Saved data entries:
--- START ---

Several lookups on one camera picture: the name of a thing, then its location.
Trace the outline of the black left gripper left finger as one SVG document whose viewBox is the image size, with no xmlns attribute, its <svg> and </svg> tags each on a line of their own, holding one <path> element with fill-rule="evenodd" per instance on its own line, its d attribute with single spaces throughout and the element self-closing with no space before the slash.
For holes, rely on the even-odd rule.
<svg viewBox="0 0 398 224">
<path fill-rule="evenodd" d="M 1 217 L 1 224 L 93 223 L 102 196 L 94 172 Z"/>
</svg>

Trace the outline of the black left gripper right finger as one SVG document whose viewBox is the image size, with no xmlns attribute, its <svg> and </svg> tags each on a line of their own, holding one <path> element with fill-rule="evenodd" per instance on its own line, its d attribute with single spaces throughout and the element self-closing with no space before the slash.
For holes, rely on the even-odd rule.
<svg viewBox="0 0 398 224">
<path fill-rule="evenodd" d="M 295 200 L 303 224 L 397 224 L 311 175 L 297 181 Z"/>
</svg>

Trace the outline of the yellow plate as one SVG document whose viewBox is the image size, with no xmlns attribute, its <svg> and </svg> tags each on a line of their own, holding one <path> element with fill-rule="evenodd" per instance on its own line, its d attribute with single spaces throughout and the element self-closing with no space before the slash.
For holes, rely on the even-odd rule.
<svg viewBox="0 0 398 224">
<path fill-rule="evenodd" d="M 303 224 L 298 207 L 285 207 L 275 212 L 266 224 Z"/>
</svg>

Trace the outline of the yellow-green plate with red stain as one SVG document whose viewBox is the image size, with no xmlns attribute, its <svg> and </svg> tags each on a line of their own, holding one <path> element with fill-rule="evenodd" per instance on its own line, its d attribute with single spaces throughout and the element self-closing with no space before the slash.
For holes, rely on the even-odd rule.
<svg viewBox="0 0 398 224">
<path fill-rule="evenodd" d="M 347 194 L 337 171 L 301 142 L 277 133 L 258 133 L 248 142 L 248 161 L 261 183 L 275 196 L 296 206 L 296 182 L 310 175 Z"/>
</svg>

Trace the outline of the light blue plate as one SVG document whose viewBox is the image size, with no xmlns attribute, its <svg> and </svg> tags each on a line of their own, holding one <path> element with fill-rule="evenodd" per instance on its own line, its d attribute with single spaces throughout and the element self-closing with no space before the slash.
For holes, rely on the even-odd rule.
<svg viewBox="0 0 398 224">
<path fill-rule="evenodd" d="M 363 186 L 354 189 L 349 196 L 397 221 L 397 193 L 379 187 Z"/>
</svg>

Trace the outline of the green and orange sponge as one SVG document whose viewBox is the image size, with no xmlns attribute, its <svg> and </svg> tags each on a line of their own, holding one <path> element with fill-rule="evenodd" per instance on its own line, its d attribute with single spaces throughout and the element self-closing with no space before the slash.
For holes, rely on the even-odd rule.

--- END ---

Work to be completed: Set the entries down again exactly, beginning with their first line and ending with the line that contains "Trace the outline of the black left gripper right"; omit all other lines.

Answer section:
Several lookups on one camera picture: the name of a thing, then its location.
Trace the outline of the black left gripper left finger as one SVG document whose viewBox is the image size, with no xmlns attribute, its <svg> and </svg> tags each on a line of their own, holding one <path> element with fill-rule="evenodd" per instance on its own line, its d attribute with single spaces throughout and the element self-closing with no space before the slash.
For holes, rely on the even-odd rule.
<svg viewBox="0 0 398 224">
<path fill-rule="evenodd" d="M 1 217 L 1 224 L 93 223 L 102 196 L 94 172 Z"/>
</svg>

Trace the outline of the black left gripper right finger as one SVG document whose viewBox is the image size, with no xmlns attribute, its <svg> and </svg> tags each on a line of their own, holding one <path> element with fill-rule="evenodd" per instance on its own line, its d attribute with single spaces throughout and the element self-closing with no space before the slash.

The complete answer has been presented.